She picked up another rock and, too disgusted to throw it, flung it back to the ground. Angrily, she stalked off into the woods. Behind her, she heard one of the men say, “No, let her go,” and she was so angry she couldn’t even tell which one it was.
Once off from the others, and—she hoped—out of earshot, she leaned against a tree to cry. The tears came slowly at first, unwillingly, and they seemed false and forced. But gradually they came faster and harder, until all her face not covered by the nucleopore was wet, and she hugged the tree with both arms and hit her forehead against the bark. She cried until there were no more tears, and then sat slumped on the ground, feeling weak and miserable, and cried again. Twice she had to remove her mask, to suck in enough air to breathe.
And finally she felt calm enough to return.
They greeted her casually when she returned to the campfire, as though she had left on a routine chore and had been gone only shortly. But in her absence, they had cooked and eaten their dinners, and Esterhaszy was cleaning their pots with handfuls of dry sand.
Sam looked at one pot and said, “You’d better do this over; there’s a smidgen of boneseekers there on the bottom.”

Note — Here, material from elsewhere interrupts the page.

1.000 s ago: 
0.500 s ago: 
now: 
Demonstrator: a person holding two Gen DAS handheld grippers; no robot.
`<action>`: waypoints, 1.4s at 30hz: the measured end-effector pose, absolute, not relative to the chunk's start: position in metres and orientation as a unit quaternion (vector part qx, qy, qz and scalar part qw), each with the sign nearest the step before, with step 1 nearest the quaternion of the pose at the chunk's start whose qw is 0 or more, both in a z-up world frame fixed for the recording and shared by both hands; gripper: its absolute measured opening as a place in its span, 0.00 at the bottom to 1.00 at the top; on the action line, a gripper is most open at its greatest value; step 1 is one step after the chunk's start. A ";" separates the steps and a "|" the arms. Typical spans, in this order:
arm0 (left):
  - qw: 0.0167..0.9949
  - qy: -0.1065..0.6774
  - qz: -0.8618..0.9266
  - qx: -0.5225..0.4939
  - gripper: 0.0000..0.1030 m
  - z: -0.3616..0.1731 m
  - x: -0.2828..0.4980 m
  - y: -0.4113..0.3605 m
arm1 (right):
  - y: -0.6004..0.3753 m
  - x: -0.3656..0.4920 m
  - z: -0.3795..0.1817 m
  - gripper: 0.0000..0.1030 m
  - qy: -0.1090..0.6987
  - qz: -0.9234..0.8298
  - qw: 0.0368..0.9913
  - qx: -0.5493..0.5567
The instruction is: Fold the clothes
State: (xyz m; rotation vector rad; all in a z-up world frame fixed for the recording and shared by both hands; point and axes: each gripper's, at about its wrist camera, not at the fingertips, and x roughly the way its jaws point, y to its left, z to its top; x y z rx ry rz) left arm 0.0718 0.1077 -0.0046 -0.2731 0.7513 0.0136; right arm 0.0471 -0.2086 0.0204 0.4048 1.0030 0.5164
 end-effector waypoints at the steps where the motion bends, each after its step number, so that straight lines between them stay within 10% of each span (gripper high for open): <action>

Esterhaszy looked at her oddly again, but he complied, and when he held up the pot, the bottom was clean and dark and she nodded. She went back to the map, squatted down by it. “So there’s the resettlement program.”
Clearing his throat, Keith said, “There’s this big, expensive-to-run resettlement program. Which I, incidentally, have spent the past five years trying to make self-sufficient. Meanwhile, to the other side of the Drift”—he pointed to upstate Pennsylvania, near the New York border—“your father had already created Honkeytonk.”
“What’s that?”
Keith chuckled. “It’s about the prettiest little interlocking set of enterprises you’ve ever seen in your life. Honkeytonk is a small company town, owned and operated by the Greenstate Alliance. It’s a mining town, because it’s sitting up on top of the last big reserve of coal on the east coast. It’s a farming community—enough to feed the miners. It’s a distillery; they crack the coal there and make coal oil, which they ship to Boston. Honkeytonk produces its own cloth, its own shoes, and half the tools for its own industry. They’re restoring one of the old railway lines. What’s shipped out is almost pure profit, and it was all created by one man—your father. He’s been my model for everything I’ve tried to accomplish in the Drift.”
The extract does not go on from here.